* _Action item_:
Scan the data below and pick out the lines containing the word "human".

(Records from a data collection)
----

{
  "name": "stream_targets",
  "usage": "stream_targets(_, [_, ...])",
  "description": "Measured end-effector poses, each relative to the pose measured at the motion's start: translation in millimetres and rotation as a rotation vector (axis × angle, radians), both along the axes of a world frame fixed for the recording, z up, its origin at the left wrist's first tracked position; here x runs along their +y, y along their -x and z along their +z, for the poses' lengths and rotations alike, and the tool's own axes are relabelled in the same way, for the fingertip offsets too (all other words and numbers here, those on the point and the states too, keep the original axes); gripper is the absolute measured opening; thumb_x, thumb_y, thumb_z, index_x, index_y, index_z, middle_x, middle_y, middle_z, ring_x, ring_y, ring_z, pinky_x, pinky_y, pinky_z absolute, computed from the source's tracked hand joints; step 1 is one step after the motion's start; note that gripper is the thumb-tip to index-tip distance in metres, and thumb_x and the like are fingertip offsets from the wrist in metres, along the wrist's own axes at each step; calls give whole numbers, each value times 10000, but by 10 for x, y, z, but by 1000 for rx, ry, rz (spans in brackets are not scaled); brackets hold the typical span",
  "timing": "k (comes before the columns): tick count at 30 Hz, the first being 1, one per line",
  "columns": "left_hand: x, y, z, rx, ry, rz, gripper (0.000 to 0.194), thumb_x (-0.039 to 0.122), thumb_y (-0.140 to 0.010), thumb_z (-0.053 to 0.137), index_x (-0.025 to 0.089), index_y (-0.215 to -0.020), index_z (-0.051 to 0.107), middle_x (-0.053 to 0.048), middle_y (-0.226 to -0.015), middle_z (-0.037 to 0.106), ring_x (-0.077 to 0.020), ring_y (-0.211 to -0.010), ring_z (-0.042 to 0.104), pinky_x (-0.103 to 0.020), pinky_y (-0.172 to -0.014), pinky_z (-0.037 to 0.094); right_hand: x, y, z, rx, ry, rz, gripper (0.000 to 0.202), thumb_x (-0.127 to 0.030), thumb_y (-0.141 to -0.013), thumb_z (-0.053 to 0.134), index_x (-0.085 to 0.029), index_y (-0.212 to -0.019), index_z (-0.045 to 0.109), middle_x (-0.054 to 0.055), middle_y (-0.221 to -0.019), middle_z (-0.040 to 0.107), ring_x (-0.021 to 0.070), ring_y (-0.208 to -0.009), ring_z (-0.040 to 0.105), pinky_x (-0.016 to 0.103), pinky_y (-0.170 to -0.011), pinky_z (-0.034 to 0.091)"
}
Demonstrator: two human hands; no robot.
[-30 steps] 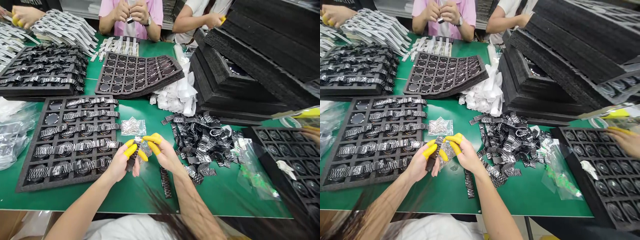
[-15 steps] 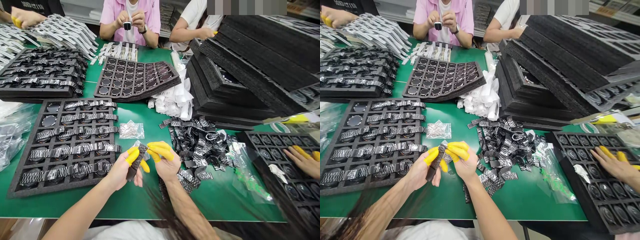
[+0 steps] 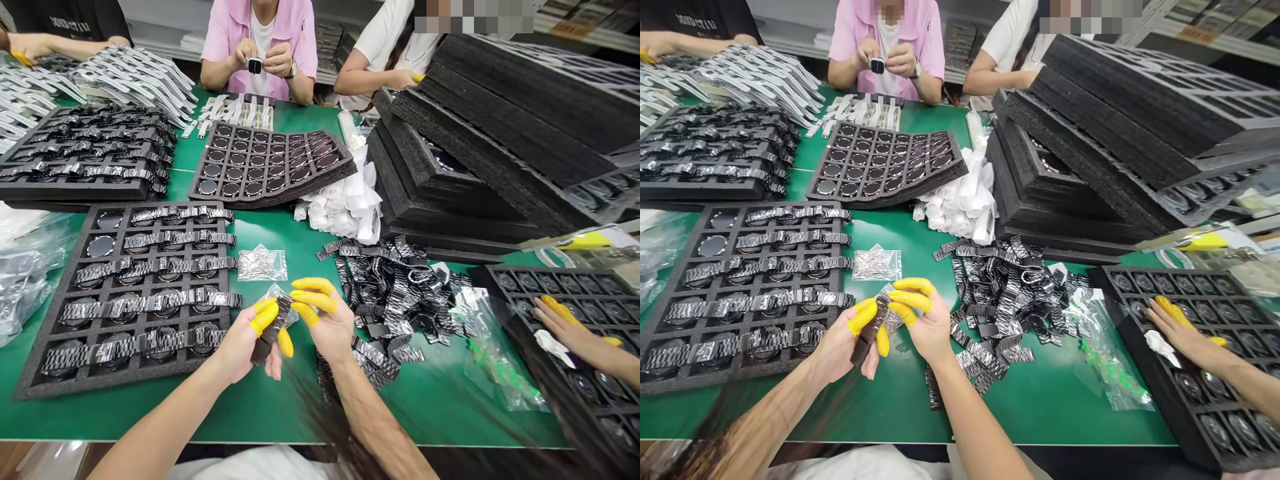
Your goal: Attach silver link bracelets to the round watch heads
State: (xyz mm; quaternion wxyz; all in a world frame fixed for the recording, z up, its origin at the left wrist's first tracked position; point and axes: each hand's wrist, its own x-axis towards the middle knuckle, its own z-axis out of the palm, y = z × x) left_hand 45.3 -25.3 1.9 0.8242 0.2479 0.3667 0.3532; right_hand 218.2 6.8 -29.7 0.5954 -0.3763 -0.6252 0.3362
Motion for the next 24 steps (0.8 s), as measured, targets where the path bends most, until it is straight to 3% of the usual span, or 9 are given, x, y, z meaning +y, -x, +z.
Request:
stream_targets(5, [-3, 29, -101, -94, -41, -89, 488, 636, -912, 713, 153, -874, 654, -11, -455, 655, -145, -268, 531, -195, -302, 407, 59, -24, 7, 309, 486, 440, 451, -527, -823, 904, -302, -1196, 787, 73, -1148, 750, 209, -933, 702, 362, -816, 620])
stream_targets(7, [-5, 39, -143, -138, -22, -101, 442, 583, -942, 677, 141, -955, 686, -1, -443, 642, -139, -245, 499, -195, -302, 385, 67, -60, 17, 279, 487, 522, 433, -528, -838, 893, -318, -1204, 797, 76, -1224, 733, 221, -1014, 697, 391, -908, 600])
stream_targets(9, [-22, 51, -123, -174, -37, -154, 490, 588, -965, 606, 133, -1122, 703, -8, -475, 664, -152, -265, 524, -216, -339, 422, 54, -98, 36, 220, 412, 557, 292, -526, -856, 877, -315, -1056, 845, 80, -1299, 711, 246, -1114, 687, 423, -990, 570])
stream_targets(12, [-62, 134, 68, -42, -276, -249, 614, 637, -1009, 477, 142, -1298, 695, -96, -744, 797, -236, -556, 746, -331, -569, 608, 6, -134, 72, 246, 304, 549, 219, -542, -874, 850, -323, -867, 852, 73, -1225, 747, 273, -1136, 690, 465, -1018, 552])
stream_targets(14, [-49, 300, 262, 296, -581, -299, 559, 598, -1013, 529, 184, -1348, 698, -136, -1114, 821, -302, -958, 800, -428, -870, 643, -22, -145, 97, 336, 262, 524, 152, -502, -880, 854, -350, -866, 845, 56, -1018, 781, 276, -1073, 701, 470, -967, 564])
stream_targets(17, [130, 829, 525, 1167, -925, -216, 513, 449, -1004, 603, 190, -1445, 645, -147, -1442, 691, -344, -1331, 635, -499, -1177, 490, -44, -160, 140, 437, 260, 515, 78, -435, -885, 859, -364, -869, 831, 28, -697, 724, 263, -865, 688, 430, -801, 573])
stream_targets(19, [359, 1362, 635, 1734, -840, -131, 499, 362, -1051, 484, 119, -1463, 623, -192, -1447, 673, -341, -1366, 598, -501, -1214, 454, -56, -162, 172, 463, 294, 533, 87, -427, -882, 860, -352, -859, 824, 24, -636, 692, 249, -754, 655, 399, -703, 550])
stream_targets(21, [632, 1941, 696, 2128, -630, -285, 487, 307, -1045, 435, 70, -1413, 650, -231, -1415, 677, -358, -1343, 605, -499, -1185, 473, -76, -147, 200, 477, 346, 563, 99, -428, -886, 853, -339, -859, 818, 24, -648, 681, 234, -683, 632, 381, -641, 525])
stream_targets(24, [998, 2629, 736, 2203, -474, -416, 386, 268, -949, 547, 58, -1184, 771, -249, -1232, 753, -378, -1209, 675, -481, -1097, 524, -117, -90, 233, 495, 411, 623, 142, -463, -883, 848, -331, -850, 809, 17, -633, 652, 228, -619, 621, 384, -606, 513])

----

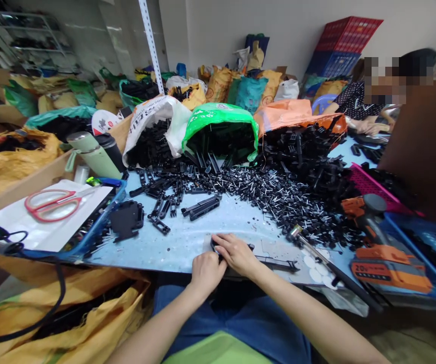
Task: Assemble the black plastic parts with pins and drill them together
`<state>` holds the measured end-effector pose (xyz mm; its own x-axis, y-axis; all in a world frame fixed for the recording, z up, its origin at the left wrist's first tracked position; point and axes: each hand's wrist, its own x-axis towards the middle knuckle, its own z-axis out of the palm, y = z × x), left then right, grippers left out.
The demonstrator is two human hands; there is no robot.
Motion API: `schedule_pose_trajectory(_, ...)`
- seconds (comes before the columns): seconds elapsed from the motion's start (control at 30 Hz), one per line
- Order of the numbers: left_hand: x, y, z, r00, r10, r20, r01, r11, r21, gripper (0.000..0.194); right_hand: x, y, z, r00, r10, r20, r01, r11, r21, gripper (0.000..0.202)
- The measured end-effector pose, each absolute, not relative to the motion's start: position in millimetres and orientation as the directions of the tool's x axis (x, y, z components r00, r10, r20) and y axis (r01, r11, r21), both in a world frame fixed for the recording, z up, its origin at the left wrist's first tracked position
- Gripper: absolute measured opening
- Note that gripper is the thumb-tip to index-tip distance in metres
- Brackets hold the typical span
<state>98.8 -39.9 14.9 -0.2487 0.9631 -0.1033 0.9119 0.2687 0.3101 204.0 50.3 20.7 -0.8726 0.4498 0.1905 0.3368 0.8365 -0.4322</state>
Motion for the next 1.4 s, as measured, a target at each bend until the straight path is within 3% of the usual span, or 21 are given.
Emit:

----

* _Response_:
Demonstrator: two human hands; no robot.
The demonstrator is two human hands; there is no robot.

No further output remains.